• [Records for the task]:

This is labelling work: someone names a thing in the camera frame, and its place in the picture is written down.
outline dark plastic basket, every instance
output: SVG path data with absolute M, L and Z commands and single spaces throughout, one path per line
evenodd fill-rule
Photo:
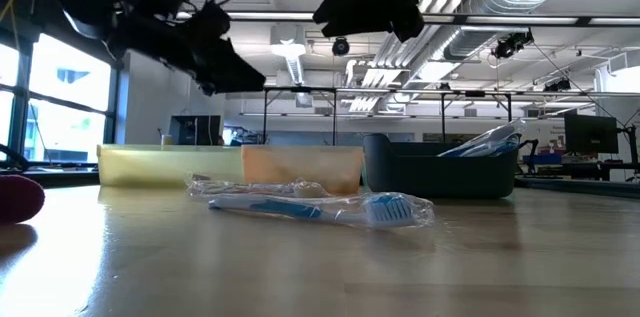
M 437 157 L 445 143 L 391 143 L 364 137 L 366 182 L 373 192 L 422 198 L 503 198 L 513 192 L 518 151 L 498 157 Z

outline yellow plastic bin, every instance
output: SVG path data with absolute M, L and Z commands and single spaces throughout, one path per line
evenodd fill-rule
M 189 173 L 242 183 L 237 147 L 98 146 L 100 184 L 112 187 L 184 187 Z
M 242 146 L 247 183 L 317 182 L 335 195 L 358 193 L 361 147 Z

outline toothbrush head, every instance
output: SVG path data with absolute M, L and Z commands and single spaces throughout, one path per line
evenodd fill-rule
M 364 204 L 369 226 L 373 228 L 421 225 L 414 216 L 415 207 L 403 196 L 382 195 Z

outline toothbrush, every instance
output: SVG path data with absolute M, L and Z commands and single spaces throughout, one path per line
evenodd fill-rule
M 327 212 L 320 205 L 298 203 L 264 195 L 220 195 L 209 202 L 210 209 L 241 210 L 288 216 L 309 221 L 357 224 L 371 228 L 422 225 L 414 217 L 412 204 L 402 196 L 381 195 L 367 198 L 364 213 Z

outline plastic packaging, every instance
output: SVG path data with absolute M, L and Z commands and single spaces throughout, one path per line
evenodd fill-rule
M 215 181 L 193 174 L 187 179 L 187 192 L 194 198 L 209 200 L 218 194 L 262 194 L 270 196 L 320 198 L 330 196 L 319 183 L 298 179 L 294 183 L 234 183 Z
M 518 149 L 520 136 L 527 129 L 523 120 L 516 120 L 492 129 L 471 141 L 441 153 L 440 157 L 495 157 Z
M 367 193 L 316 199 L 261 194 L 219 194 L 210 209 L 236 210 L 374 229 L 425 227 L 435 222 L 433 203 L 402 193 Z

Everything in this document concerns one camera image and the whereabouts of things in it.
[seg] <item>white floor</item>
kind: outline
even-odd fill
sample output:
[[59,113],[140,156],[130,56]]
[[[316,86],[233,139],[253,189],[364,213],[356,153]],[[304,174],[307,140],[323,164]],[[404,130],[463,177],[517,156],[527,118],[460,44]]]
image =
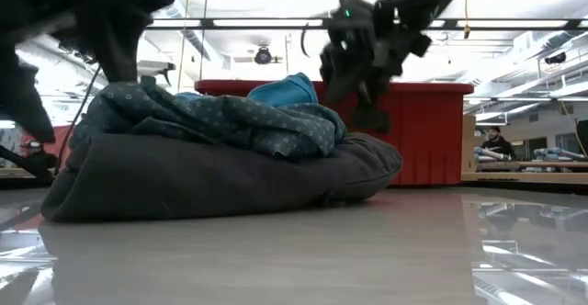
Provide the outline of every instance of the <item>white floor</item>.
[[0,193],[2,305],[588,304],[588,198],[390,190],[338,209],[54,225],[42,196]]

---

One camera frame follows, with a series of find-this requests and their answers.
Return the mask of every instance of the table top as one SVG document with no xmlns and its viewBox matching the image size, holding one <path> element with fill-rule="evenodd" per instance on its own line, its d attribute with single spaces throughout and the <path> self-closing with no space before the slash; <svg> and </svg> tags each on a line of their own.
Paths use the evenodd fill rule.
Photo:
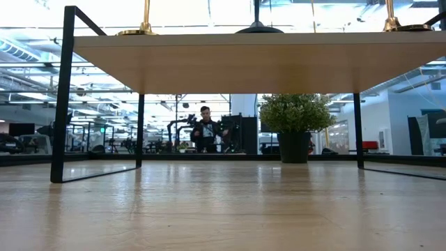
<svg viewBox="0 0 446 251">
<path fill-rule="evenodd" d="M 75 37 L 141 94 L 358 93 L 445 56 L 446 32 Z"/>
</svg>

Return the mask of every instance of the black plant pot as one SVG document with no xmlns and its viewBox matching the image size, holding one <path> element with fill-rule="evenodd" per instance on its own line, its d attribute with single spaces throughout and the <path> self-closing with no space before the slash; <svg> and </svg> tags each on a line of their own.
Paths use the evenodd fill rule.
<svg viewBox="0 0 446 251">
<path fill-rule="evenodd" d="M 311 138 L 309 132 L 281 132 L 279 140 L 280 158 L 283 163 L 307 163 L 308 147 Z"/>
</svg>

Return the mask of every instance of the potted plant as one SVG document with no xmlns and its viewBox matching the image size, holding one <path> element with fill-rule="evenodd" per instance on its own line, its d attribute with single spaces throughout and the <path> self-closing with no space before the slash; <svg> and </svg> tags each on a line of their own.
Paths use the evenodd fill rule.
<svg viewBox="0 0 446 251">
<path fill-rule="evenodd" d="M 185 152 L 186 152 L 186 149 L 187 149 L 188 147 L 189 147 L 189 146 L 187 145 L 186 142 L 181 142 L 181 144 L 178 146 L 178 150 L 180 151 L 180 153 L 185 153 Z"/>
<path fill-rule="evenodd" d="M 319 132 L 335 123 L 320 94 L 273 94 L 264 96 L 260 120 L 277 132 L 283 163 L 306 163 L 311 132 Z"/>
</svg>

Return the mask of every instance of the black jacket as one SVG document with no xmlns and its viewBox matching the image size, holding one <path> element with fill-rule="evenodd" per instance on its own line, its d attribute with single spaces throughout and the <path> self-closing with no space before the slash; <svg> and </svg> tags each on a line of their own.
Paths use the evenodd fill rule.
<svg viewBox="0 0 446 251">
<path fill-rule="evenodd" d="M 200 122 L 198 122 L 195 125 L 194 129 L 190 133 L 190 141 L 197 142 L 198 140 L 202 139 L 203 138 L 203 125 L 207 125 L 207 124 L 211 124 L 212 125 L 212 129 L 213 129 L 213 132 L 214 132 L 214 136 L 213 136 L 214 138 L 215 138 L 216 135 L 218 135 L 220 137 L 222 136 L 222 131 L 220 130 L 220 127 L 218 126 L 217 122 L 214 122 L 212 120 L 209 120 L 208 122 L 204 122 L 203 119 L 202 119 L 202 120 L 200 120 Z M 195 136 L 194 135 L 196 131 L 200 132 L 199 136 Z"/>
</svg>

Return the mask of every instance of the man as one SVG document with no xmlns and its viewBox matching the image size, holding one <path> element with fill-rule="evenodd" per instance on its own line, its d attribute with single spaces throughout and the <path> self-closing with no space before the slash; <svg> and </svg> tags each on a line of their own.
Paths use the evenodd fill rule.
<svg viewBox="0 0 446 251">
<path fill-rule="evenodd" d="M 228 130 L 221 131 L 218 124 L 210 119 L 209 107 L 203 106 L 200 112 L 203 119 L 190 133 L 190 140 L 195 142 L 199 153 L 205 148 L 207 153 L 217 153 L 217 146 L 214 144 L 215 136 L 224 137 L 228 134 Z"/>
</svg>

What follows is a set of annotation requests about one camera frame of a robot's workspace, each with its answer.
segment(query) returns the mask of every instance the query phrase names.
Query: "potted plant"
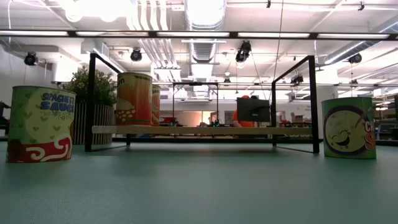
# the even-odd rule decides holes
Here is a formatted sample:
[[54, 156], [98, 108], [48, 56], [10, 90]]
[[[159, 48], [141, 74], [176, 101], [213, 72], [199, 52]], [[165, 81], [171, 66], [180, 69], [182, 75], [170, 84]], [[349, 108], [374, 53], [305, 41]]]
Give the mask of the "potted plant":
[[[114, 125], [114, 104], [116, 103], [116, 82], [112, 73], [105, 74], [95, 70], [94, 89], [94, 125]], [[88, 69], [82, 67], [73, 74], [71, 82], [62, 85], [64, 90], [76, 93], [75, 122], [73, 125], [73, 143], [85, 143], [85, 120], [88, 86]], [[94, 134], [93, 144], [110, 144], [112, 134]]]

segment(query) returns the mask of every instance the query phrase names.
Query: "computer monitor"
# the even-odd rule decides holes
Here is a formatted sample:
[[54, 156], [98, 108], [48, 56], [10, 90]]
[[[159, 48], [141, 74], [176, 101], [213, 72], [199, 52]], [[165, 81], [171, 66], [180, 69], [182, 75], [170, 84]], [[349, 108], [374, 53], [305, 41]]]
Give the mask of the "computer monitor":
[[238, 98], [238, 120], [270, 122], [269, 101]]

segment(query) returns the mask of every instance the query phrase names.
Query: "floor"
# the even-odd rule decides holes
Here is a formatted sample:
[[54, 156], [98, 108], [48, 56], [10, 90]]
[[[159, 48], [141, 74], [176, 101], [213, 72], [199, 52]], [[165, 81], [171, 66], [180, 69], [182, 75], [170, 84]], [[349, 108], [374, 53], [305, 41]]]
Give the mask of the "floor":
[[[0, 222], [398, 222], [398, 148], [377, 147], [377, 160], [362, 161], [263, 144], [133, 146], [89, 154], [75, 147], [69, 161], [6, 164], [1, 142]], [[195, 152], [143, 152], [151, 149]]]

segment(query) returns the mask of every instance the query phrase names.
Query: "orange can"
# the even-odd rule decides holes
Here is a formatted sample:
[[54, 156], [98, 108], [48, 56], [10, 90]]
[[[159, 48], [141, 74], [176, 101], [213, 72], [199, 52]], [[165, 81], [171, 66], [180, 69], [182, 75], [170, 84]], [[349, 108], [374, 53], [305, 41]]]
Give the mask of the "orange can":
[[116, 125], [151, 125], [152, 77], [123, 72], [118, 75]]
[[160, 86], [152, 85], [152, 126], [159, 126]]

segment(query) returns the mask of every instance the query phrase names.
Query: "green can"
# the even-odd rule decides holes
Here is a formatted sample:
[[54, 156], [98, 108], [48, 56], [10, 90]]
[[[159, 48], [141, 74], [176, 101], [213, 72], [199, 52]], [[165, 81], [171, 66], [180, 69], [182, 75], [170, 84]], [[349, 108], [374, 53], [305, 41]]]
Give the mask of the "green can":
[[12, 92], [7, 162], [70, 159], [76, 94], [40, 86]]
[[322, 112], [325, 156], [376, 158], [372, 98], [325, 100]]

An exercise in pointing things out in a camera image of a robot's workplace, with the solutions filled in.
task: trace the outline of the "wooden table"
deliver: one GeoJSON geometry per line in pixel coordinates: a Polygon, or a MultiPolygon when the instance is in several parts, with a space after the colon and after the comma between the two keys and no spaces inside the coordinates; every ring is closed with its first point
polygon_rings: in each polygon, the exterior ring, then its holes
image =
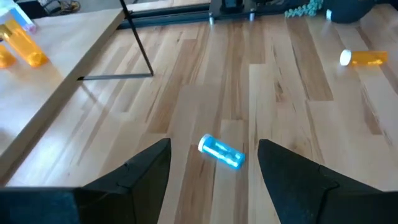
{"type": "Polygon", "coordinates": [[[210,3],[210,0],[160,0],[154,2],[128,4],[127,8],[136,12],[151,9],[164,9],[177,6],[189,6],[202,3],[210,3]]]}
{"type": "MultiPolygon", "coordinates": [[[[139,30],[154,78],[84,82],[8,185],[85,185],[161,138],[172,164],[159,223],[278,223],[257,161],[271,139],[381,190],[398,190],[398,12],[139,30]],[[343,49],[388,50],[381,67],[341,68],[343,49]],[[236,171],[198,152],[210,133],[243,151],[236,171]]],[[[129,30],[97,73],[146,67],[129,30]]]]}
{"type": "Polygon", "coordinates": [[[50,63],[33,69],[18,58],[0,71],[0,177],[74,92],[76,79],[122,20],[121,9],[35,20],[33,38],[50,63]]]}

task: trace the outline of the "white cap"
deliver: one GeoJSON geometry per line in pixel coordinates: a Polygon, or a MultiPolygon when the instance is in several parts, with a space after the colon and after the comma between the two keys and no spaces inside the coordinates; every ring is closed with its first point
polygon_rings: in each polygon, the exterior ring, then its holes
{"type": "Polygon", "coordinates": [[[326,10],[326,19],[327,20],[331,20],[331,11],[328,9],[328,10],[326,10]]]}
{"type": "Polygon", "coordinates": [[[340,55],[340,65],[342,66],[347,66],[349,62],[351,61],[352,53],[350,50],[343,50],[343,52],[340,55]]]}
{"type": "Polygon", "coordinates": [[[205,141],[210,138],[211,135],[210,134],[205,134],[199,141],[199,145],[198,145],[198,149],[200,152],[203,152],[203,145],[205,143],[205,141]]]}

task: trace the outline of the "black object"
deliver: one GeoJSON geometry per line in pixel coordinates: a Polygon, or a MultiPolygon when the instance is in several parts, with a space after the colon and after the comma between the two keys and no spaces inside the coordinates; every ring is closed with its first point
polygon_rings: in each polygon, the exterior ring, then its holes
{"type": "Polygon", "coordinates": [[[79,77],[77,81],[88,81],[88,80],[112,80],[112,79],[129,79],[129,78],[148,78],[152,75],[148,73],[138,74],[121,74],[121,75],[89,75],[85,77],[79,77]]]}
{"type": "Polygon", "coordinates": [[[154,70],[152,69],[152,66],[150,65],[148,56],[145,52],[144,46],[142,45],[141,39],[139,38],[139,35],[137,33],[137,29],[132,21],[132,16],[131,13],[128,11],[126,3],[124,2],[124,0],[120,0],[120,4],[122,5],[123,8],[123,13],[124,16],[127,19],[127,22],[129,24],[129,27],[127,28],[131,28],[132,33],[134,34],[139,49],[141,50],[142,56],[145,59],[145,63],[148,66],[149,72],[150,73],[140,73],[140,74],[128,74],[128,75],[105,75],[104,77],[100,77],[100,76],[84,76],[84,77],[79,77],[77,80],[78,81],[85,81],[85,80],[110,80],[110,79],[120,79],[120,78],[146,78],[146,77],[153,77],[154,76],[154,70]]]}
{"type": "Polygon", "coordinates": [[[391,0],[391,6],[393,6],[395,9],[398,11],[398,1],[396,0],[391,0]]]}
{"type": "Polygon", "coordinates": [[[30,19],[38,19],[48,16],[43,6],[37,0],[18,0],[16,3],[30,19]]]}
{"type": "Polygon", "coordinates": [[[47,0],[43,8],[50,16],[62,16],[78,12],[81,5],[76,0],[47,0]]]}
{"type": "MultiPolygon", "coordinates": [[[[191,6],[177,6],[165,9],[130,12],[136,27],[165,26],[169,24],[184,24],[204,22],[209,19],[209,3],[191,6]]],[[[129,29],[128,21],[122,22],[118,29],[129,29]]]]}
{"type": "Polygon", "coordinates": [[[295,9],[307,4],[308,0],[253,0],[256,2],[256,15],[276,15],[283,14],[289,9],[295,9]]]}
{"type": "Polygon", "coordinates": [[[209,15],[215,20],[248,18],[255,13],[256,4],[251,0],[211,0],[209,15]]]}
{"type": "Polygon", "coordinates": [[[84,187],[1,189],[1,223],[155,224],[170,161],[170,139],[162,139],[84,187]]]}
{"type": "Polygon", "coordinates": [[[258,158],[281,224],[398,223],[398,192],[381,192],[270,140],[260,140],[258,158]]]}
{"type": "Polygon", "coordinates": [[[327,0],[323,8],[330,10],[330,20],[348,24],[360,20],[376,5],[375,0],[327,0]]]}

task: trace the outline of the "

• [Task requirements]:
Some lines in the data above hold the string "robot". Find and copy each of them.

• [Finished exercise]:
What follows is a set of annotation requests about one camera frame of a robot's workspace, each with its answer.
An exercise in pointing things out in a camera image of a robot's workplace, with the solutions filled in.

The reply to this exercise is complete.